◆ What is needed: Every line of the material is to be duplicated precisely.

◆ Data:
________________________

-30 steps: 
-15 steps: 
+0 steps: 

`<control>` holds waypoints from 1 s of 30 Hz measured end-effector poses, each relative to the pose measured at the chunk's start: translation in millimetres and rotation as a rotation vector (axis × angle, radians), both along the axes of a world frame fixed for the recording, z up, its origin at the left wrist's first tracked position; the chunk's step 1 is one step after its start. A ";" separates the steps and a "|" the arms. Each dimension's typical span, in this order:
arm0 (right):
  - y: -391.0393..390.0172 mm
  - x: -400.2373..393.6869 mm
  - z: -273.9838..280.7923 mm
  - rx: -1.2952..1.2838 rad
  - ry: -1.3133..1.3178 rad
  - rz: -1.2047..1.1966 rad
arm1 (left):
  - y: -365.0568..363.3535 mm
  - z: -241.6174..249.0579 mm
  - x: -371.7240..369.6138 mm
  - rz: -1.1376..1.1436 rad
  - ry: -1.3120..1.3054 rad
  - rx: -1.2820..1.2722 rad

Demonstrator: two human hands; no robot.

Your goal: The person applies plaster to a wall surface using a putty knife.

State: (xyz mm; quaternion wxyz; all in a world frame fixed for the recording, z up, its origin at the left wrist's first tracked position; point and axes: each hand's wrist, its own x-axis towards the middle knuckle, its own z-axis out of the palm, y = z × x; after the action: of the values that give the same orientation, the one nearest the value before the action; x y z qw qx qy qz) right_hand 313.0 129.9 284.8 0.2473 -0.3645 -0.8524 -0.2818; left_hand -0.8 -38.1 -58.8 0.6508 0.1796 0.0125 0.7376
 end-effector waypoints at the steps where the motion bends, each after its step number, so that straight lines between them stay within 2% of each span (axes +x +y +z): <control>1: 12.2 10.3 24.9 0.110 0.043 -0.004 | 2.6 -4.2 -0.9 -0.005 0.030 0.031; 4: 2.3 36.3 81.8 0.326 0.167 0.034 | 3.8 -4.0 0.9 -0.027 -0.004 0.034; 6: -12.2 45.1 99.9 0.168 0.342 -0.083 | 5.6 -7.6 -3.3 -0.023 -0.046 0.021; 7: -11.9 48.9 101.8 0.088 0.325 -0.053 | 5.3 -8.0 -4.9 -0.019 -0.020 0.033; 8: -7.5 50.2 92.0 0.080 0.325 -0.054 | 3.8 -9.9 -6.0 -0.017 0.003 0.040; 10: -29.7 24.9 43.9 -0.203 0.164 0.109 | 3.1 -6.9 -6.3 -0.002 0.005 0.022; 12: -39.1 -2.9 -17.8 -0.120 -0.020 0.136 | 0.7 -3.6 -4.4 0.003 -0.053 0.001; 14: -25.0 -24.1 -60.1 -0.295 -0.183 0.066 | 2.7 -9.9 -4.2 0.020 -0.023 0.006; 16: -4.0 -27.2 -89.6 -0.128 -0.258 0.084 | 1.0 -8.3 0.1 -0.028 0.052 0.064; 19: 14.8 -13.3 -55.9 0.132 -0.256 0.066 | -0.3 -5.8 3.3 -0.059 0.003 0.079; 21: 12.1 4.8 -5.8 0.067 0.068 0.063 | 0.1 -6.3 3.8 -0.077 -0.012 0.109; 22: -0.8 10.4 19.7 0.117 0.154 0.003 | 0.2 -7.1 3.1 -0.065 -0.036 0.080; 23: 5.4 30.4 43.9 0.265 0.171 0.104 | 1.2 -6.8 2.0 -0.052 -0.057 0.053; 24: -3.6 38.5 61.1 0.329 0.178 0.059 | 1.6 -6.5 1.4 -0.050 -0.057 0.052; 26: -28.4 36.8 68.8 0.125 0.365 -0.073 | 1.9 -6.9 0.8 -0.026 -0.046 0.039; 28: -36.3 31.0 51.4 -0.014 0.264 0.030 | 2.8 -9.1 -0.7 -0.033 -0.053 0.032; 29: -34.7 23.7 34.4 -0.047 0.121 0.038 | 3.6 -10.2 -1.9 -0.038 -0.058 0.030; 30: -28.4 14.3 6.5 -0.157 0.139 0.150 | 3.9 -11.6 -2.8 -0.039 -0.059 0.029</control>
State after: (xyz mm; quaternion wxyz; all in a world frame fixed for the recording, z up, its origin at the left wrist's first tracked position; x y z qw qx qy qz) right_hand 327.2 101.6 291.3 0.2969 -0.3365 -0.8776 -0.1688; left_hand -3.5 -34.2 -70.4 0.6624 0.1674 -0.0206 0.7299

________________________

◆ Output below:
-30 steps: 
-15 steps: 
+0 steps: 

`<control>` holds waypoints from 1 s of 30 Hz measured end-effector poses, each relative to the pose measured at the chunk's start: translation in millimetres and rotation as a rotation vector (axis × angle, radians), both along the axes of a world frame fixed for the recording, z up, its origin at the left wrist's first tracked position; the chunk's step 1 is one step after its start. A ";" separates the steps and a "|" the arms. Each dimension's typical span, in this order:
arm0 (right):
  - y: -391.0393..390.0172 mm
  - x: -400.2373..393.6869 mm
  - z: -273.9838..280.7923 mm
  - rx: -1.2952..1.2838 rad
  - ry: -1.3133..1.3178 rad
  - rz: -1.2047..1.1966 rad
arm1 (left):
  - y: -365.0568..363.3535 mm
  - z: -241.6174..249.0579 mm
  - x: -371.7240..369.6138 mm
  - rz: -1.1376..1.1436 rad
  - ry: -1.3120..1.3054 rad
  - rx: -1.2820..1.2722 rad

Demonstrator: two human hands; no robot.

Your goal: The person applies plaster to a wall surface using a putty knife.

State: (xyz mm; quaternion wxyz; all in a world frame fixed for the recording, z up, its origin at the left wrist's first tracked position; point and axes: each hand's wrist, its own x-axis towards the middle knuckle, its own z-axis out of the palm, y = z × x; after the action: of the values that give the same orientation, the one nearest the value before the action; x y z qw qx qy qz) right_hand 313.0 129.9 284.8 0.2473 -0.3645 -0.8524 -0.2818; left_hand -0.8 -38.1 -58.8 0.6508 0.1796 0.0125 0.7376
 end-effector waypoints at the steps where the motion bends, each after its step number, so that straight lines between them stay within 2% of each span (axes +x +y +z): <control>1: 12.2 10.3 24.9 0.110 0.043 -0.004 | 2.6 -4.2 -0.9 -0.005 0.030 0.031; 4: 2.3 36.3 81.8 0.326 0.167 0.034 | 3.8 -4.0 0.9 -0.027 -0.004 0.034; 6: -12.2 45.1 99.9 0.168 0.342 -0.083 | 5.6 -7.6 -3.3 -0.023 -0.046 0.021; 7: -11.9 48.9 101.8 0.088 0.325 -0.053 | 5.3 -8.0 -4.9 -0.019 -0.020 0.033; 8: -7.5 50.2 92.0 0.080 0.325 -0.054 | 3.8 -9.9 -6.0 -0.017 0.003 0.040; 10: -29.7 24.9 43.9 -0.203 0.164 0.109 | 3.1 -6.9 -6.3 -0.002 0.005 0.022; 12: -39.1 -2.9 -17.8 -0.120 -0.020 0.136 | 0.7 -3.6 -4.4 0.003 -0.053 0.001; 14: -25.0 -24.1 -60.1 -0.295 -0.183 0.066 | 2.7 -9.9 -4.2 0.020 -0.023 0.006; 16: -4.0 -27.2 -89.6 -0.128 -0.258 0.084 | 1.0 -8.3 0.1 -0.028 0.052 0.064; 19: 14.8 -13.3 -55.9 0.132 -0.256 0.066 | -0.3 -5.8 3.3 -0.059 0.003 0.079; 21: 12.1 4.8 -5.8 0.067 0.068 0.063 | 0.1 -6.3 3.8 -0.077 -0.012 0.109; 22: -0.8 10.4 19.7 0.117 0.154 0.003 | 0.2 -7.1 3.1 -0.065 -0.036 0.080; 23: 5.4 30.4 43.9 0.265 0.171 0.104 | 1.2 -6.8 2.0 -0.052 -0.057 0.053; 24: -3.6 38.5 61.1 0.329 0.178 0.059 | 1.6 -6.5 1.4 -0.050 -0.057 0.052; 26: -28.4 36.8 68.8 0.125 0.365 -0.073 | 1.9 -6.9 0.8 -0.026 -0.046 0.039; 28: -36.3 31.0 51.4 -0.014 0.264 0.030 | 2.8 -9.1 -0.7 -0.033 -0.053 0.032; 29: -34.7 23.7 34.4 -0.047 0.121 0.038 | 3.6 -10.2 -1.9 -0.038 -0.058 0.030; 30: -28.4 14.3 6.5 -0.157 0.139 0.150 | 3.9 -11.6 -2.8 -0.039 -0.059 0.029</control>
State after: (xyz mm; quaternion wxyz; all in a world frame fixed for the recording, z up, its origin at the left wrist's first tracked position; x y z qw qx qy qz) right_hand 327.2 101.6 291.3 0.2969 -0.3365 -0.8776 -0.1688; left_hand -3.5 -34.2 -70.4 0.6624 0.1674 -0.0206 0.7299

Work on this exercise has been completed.